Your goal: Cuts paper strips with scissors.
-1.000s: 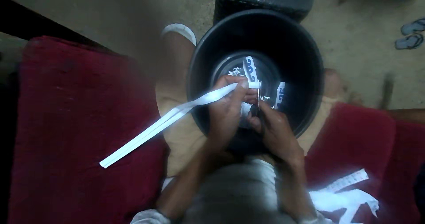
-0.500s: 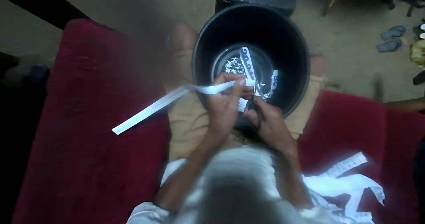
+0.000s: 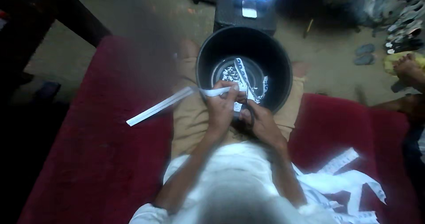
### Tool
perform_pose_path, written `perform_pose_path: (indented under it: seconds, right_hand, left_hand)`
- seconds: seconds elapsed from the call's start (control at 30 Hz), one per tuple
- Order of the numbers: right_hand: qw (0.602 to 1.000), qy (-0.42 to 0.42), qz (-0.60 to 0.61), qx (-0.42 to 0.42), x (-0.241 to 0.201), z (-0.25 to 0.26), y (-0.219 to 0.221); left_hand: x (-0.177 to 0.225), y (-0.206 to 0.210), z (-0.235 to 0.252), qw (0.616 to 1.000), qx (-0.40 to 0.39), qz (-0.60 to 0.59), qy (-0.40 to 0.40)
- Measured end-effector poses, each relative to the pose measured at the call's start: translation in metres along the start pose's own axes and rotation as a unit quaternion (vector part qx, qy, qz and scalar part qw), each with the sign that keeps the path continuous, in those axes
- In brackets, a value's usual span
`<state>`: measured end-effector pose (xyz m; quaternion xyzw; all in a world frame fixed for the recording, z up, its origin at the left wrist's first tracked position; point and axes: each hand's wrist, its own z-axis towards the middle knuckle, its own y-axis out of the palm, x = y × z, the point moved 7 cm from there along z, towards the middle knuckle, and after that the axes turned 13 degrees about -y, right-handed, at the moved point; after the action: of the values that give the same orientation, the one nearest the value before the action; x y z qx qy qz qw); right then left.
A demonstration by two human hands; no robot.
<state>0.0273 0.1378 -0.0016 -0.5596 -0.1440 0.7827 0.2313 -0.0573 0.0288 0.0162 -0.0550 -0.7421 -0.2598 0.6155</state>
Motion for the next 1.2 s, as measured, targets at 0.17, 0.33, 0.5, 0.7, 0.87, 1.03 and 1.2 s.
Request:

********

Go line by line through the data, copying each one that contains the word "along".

> _SOLUTION FOR THIS EXERCISE_:
- Measured end-effector poses, each relative to the pose measured at the call's start: translation in metres along the start pose's own axes and rotation as a unit quaternion (vector part qx, qy, qz and scalar part qw), each with the sign that keeps the path continuous, in those axes
`<state>`: measured end-effector pose (xyz m; quaternion xyzw; all in a world frame fixed for the recording, z up, its origin at the left wrist's first tracked position; point and axes: each hand's wrist, its own z-axis towards the middle knuckle, its own y-axis out of the palm, x = y × z, the point moved 7 cm from there along z, towards the middle knuckle, and after that the axes turned 13 degrees about -y, right-handed, at the moved point; after the action: of the values that give the same orientation, the one nearest the value before the action; x y z qx qy qz qw); right then left.

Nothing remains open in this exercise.